## Your goal:
Nothing past the line containing "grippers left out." belongs in the output. Copy exactly every line of the data below from the first up to and including it.

## Given data:
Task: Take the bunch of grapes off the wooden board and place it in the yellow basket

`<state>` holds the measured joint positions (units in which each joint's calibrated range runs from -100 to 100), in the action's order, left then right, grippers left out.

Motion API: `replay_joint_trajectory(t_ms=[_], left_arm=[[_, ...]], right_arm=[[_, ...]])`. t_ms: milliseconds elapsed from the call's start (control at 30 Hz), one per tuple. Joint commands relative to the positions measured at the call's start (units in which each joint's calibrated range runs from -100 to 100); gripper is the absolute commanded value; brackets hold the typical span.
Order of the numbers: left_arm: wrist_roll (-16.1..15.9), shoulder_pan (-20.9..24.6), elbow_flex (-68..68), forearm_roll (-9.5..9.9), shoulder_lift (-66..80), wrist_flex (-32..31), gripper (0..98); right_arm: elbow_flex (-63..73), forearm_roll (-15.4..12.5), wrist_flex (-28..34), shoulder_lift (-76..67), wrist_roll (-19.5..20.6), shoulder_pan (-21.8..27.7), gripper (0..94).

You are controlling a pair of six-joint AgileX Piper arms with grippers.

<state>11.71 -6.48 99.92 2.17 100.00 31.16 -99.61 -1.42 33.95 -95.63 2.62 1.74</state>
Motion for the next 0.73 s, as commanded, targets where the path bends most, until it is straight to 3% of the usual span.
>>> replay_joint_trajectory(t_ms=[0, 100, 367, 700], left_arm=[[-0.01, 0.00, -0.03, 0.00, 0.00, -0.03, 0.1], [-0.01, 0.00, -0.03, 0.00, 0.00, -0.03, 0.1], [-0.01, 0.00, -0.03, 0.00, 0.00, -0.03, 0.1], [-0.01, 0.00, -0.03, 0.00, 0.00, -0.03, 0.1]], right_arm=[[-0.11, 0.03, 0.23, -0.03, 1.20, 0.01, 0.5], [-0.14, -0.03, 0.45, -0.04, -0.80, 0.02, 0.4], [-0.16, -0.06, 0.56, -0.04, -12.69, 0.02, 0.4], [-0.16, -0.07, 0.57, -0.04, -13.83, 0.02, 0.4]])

## Exercise output:
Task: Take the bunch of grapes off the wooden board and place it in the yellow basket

`<state>` holds the measured joint positions (units in which each joint's calibrated range runs from -100 to 100), in the action's order, left then right, grippers left out.

This finishes the output for the exercise.